Honestly though, this movie really does get at the heart of a lot of things that have been worrying me. If you're not up to date, these are the sources you may need to read, or skim, to really get what I'm going on about here:

slatestarcodex.com/2014/07/30/
slatestarcodex.com/2018/02/19/

Like, All of our problems now stem, not from the lack of power, but from our poor use of it. We could solve all of our problems if we chose to. We could feed everyone on earth, we could end all wars, we could clean the oceans and cool the earth. It would be easy, if we chose to. We don't lack for power, we just squander it.

And I'm worried that maybe this is no accident. Maybe that's simply the nature of life. To grow without thought to the consequences, to consume all available resources, to turn to infighting, waste, and cancer. That the true nature of life is hunger and violence, and everything else is just window dressing and foolish dreams.

"What if an amoeba had ultimate power?" They mention at one point. What would it do with it? Would it make something beautiful? Or would it simply consume all in it's path? I dunno. But, the orthogonality thesis holds that intelligence and goals are unrelated. That there is no reason that that ultimate amoeba would see anything beautiful. That it would, in fact, merely consume all.

And I'm worried that they might be right. That there will be no day when our efforts pay off, no day when the horrors cease.
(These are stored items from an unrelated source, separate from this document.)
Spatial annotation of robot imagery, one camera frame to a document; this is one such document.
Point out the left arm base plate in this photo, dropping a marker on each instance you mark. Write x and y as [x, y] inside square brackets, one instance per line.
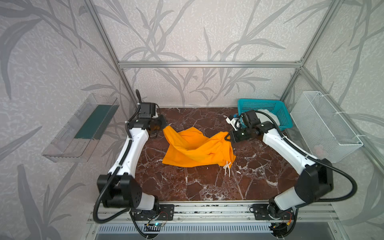
[163, 212]

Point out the white crumpled garment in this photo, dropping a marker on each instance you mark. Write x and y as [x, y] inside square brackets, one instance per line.
[271, 115]

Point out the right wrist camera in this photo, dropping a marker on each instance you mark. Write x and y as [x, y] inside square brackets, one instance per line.
[234, 121]

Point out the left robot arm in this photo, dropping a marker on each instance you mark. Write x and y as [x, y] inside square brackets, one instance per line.
[119, 188]

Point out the small circuit board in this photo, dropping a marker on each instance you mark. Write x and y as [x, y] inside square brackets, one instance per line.
[155, 225]

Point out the orange drawstring shorts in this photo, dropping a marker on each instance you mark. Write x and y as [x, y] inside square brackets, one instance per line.
[190, 148]

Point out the clear acrylic wall shelf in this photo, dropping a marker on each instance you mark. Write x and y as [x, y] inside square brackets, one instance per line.
[78, 139]

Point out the aluminium mounting rail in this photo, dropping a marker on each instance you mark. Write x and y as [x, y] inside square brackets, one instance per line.
[238, 212]

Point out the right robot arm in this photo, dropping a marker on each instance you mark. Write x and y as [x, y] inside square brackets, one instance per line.
[315, 176]

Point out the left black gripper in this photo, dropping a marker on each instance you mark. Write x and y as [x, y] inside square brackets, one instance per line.
[160, 123]

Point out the teal plastic basket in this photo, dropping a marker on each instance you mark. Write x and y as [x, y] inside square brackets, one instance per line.
[277, 108]

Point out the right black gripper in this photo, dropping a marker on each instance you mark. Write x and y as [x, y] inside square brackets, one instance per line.
[237, 135]

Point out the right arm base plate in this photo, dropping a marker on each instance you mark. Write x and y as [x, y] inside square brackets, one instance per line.
[261, 211]

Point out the white wire mesh basket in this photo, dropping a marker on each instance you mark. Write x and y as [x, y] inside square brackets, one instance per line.
[321, 124]

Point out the pink object in wire basket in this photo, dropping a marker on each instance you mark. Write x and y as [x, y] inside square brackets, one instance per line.
[320, 151]
That all our wonders built so far will turn to horrors and dust.

To go on, people talk about the decline of American manufacturing? That's a lie. There's been no decline in American manufacturing. We make more stuff now than ever before, and if you look at the graph, it's a steady upwards line. The only thing that's declined have been manufacturing jobs, and those were automated. Factories that used to employ thousands now employ less than a hundred. The areas that used to rely on those jobs? Well, that's ground zero for the opioid epidemic.

Isn't that horrible? Bold new technology, hope for the future, and it's killing people. The Horn of Plenty, spilling out garbage, ruin, and death.

And I'm not sure this can be changed. As Scott said in meditations, "The reasons Nature is red and tooth and claw are the same reasons the market is ruthless and exploitative." Or, more simply - patterns that are more capable of enduring, of propagating themselves, expand. Whether these patterns are the genes that form influenza, or the policies that drive colonialism, or the memes that drive capitalism, the outcome is the same. And if that pattern means unemployment and despair, if it means a "blizzard of prescriptions", if it means garbage and concrete, hunger and deprivation before the horn of plenty - then that's how it will be.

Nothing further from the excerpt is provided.